## What to work on
Set down each line of the material that follows, exactly, with no pictures.

## The data

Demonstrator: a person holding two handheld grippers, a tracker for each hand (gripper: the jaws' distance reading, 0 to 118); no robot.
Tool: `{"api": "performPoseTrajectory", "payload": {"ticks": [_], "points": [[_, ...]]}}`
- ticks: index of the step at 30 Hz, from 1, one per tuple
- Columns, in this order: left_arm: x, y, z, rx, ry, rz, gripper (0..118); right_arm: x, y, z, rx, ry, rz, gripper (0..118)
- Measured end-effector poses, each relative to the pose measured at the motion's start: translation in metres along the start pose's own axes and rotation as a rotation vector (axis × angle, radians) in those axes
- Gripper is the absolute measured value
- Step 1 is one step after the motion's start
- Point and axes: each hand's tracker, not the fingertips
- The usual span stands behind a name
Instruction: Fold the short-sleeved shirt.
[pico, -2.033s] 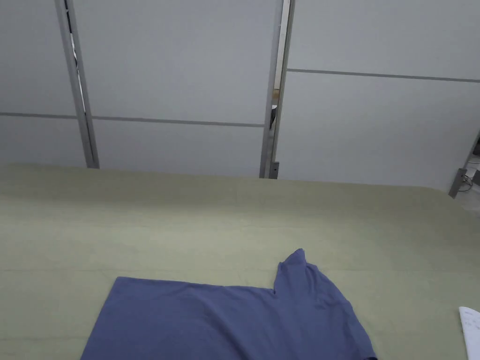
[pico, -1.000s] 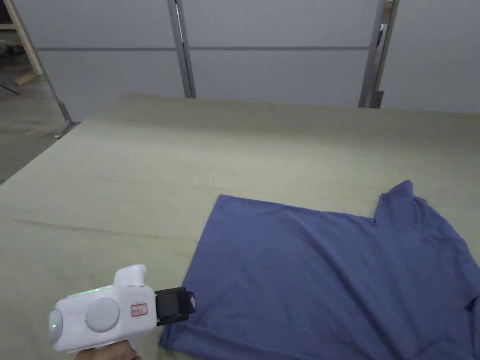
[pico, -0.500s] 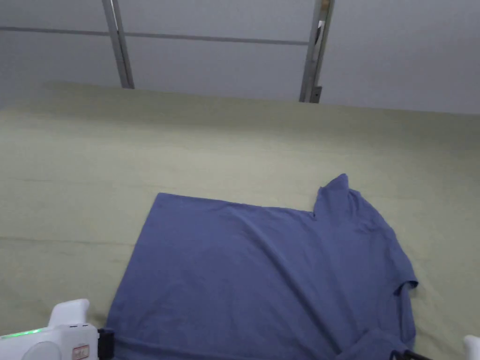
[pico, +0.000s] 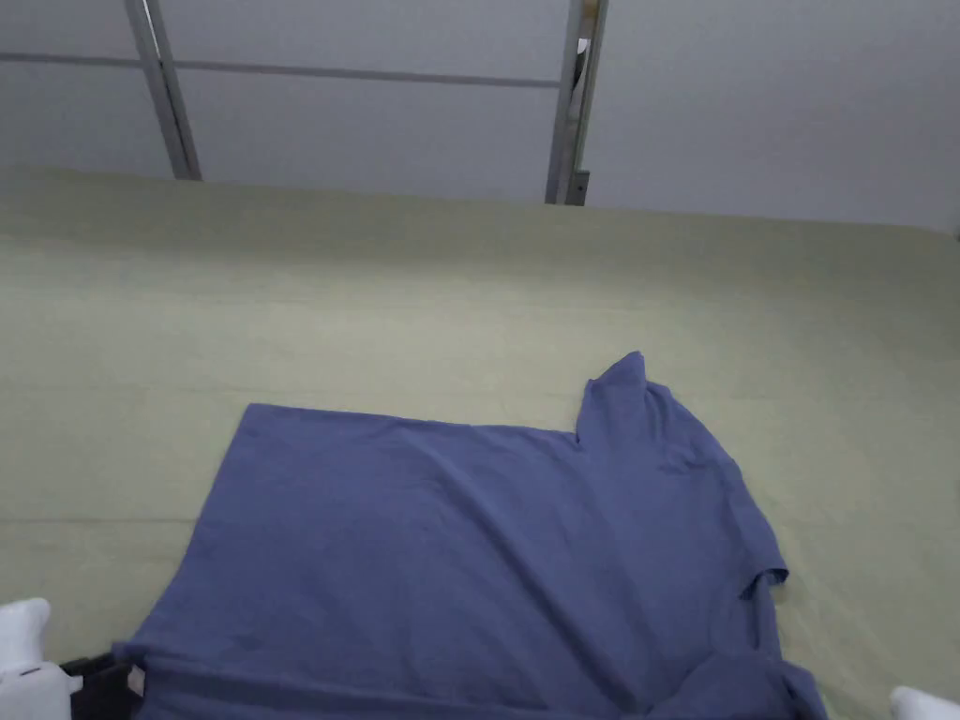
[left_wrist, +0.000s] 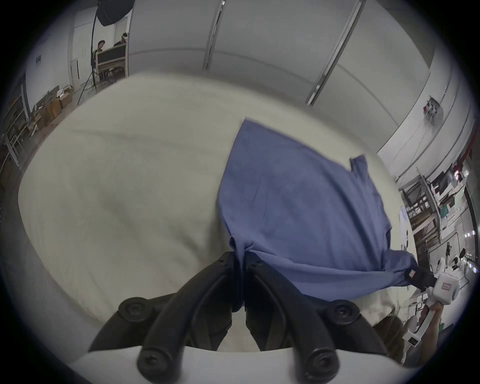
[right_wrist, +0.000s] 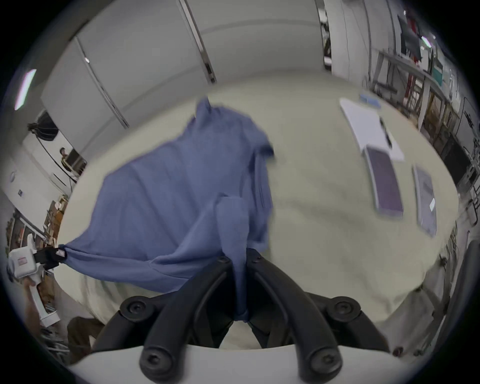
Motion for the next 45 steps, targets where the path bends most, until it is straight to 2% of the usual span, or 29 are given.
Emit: {"api": "performPoseTrajectory", "payload": {"ticks": [3,6,12,16,17,18,19,20,21,22,26,27,28,29,30,31,32,33,34,35,36,37,40,41,42,43,44,45], "points": [[0.01,0.041,-0.007,0.037,-0.02,0.008,7,-0.007,0.044,0.001,0.064,0.036,-0.024,8],[0.02,0.079,-0.036,0.045,-0.023,0.007,7,-0.012,0.079,-0.03,0.072,0.012,0.015,8],[0.046,0.105,-0.127,-0.057,0.073,-0.031,7,-0.012,0.107,-0.13,-0.045,-0.026,0.006,8],[0.044,0.098,-0.164,-0.095,0.1,0.077,8,-0.013,0.105,-0.169,-0.113,-0.057,0.005,9],[0.043,0.096,-0.166,-0.085,0.09,0.102,17,-0.012,0.103,-0.172,-0.114,-0.058,-0.002,9],[0.028,0.099,-0.173,-0.064,0.088,0.125,35,-0.011,0.102,-0.172,-0.112,-0.058,-0.008,16],[0.025,0.098,-0.168,-0.033,0.074,0.135,68,-0.008,0.101,-0.166,-0.08,-0.074,-0.02,34],[0.022,0.097,-0.161,-0.006,0.038,0.137,110,-0.005,0.1,-0.16,-0.043,-0.093,-0.032,77],[0.018,0.096,-0.149,0.033,0.005,0.137,118,-0.001,0.099,-0.152,-0.011,-0.094,-0.047,106],[0.019,0.092,-0.128,0.107,-0.019,0.124,118,0.003,0.098,-0.14,0.034,-0.086,-0.062,118],[0.018,0.084,-0.058,0.326,-0.047,0.004,116,0.005,0.093,-0.08,0.289,-0.035,-0.057,118],[0.02,0.08,-0.043,0.363,-0.051,-0.032,104,0.004,0.092,-0.067,0.324,-0.005,-0.055,118],[0.023,0.076,-0.03,0.38,-0.046,-0.058,81,0.003,0.091,-0.055,0.353,0.048,-0.056,114],[0.026,0.072,-0.019,0.405,-0.036,-0.082,32,0.001,0.088,-0.045,0.381,0.111,-0.051,84],[0.029,0.063,-0.014,0.43,-0.021,-0.099,0,-0.002,0.085,-0.034,0.403,0.161,-0.03,29],[0.031,0.057,-0.007,0.44,-0.012,-0.105,0,-0.008,0.084,-0.025,0.418,0.173,0.009,2],[0.032,0.051,0.0,0.48,-0.028,-0.102,0,-0.019,0.08,-0.021,0.429,0.091,0.05,2],[0.029,0.049,0.005,0.449,-0.091,-0.089,0,-0.022,0.075,-0.015,0.455,0.075,0.092,2],[0.027,0.045,0.004,0.397,-0.155,-0.082,0,-0.022,0.075,-0.012,0.413,0.172,0.136,2],[0.029,0.04,0.004,0.408,-0.118,-0.081,0,-0.027,0.072,-0.012,0.402,0.18,0.148,2],[0.03,0.038,0.003,0.394,-0.108,-0.094,0,-0.032,0.068,-0.012,0.407,0.132,0.155,2],[0.029,0.036,-0.001,0.376,-0.104,-0.113,0,-0.033,0.066,-0.012,0.383,0.138,0.189,2],[0.018,0.043,-0.019,0.254,-0.067,-0.077,0,-0.032,0.061,-0.013,0.376,0.143,0.169,2],[0.014,0.046,-0.027,0.21,-0.056,-0.058,17,-0.032,0.059,-0.012,0.378,0.142,0.163,2],[0.01,0.049,-0.038,0.171,-0.037,-0.043,55,-0.033,0.057,-0.011,0.378,0.137,0.156,2],[0.006,0.053,-0.053,0.119,-0.027,-0.03,101,-0.034,0.057,-0.011,0.372,0.137,0.147,2],[0.002,0.055,-0.069,0.047,-0.022,-0.033,118,-0.034,0.056,-0.012,0.361,0.142,0.141,2],[-0.006,0.053,-0.081,0.064,-0.043,-0.021,118,-0.034,0.055,-0.013,0.355,0.143,0.141,2]]}}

## Exercise output
Demonstrator: a person holding two handheld grippers, a tracker for each hand (gripper: the jaws' distance reading, 0 to 118); no robot.
Tool: `{"api": "performPoseTrajectory", "payload": {"ticks": [_], "points": [[_, ...]]}}`
- ticks: index of the step at 30 Hz, from 1, one per tuple
- Columns, in this order: left_arm: x, y, z, rx, ry, rz, gripper (0..118); right_arm: x, y, z, rx, ry, rz, gripper (0..118)
- Measured end-effector poses, each relative to the pose measured at the motion's start: translation in metres along the start pose's own axes and rotation as a rotation vector (axis × angle, radians) in those axes
- Gripper is the absolute measured value
- Step 1 is one step after the motion's start
- Point and axes: each hand's tracker, not the fingertips
- The usual span stands behind a name
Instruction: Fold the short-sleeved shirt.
[pico, -2.033s] 
[pico, -1.000s] 
[pico, -0.500s] 
[pico, +0.000s] 
[left_wrist, +0.000s] 
[right_wrist, +0.000s] 
Motion for the next 45 steps, targets where the path bends most, until it is straight to 2% of the usual span, or 29 are given.
Emit: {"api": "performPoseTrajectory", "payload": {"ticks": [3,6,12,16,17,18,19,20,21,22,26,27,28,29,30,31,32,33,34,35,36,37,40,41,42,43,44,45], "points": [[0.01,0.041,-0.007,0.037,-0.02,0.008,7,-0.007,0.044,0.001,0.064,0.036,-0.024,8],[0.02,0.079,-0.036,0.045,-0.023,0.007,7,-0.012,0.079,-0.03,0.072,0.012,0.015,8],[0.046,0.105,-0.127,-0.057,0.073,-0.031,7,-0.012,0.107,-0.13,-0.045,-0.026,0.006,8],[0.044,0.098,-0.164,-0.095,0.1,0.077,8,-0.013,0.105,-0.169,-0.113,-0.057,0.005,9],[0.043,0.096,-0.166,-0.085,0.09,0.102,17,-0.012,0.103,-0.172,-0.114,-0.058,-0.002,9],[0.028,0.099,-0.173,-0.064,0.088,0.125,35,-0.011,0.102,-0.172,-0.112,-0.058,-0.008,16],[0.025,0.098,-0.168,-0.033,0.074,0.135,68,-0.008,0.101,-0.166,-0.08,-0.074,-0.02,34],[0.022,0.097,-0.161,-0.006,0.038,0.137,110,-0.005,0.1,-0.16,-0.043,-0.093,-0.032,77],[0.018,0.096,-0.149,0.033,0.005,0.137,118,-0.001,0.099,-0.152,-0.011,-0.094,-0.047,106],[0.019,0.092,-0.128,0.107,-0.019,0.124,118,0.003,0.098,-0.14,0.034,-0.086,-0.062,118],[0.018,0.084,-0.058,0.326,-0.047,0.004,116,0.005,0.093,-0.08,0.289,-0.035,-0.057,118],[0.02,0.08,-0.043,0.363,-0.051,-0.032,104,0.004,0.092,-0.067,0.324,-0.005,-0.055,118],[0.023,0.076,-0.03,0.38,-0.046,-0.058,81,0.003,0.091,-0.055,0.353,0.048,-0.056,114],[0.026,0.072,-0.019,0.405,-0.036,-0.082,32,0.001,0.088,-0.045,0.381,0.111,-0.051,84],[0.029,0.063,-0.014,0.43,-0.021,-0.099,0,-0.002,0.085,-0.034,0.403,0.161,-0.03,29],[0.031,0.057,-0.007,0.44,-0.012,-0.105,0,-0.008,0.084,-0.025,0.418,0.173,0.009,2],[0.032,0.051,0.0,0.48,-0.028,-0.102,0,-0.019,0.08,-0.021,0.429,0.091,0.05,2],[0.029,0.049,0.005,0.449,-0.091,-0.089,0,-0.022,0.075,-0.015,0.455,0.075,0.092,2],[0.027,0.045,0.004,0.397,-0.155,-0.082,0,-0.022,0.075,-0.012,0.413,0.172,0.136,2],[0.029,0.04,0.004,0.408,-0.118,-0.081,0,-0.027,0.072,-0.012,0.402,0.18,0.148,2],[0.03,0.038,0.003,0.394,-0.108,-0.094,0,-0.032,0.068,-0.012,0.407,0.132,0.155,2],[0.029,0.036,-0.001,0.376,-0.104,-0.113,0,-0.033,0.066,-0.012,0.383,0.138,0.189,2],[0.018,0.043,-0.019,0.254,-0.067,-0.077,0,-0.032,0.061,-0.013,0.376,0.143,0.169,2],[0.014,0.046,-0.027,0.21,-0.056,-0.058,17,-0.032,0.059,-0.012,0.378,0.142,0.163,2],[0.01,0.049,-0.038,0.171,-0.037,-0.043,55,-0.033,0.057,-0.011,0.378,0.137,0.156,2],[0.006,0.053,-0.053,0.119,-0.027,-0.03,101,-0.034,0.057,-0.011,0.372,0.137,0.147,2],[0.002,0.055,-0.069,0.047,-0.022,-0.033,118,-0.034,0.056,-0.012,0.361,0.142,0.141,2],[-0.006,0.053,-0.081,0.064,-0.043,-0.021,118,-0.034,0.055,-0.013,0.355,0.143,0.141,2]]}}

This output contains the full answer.